Please return only the lines from the one with "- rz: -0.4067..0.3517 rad" through the final line of the data, unchanged, with pictures omitted.
(Exercise data begins)
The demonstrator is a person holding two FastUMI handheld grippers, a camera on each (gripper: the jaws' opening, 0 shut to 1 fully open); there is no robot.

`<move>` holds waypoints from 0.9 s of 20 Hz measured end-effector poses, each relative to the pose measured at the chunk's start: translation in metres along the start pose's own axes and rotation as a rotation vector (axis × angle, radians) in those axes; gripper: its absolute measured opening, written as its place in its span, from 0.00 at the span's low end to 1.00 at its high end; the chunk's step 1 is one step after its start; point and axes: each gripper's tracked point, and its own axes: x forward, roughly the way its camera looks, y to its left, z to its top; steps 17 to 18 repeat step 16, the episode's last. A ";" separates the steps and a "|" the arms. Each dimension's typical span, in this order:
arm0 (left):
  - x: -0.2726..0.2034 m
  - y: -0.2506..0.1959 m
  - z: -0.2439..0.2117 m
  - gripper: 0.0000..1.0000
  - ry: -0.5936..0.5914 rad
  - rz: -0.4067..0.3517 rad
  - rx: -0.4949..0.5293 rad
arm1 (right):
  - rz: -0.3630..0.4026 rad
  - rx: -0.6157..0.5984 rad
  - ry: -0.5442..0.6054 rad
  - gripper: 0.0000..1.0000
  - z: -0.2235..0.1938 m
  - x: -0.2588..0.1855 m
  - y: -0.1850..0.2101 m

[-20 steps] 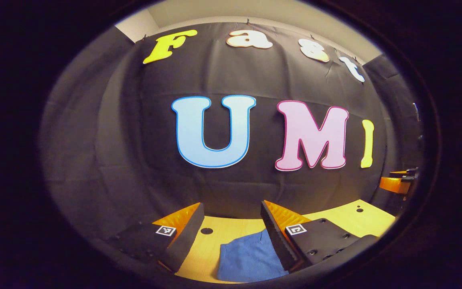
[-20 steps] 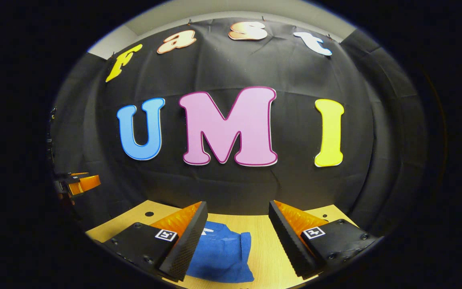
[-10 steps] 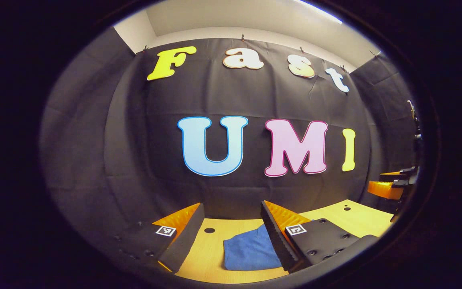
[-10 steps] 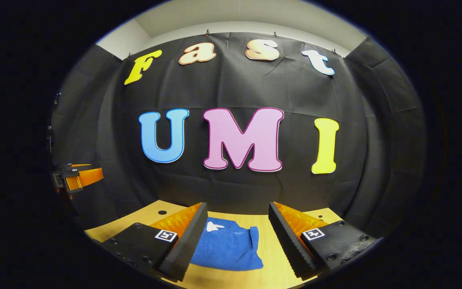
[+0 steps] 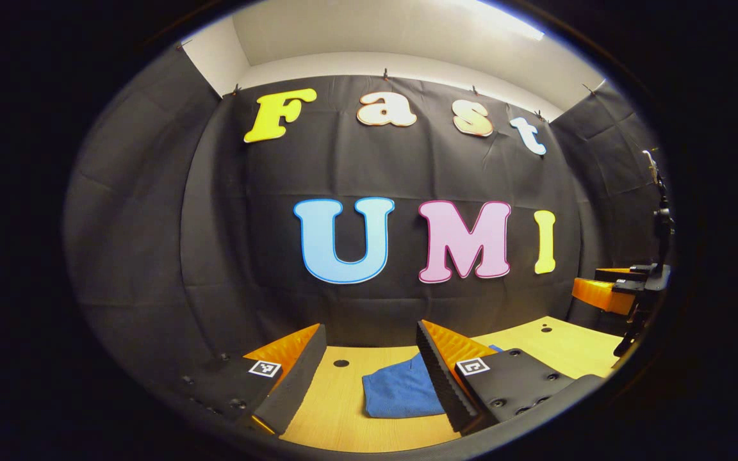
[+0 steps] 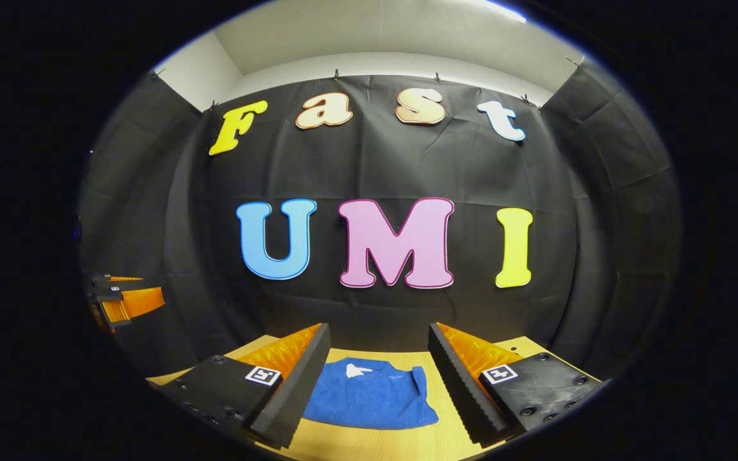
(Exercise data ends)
» Written answer
  - rz: -0.4067..0.3517 rad
  - rx: -0.4949..0.5293 rad
arm1 (right):
  - rz: -0.3630..0.4026 rad
  - rx: -0.6157..0.5984 rad
  - ry: -0.5442..0.6054 rad
  - gripper: 0.0000..1.0000
  - z: -0.2235..0.1938 m
  - x: -0.2588..0.1855 m
  - y: -0.1850..0.2101 m

[-20 steps] 
[-20 steps] 
[-10 steps] 
[-10 steps] 
[+0 steps] 
[+0 steps] 

This completes the response.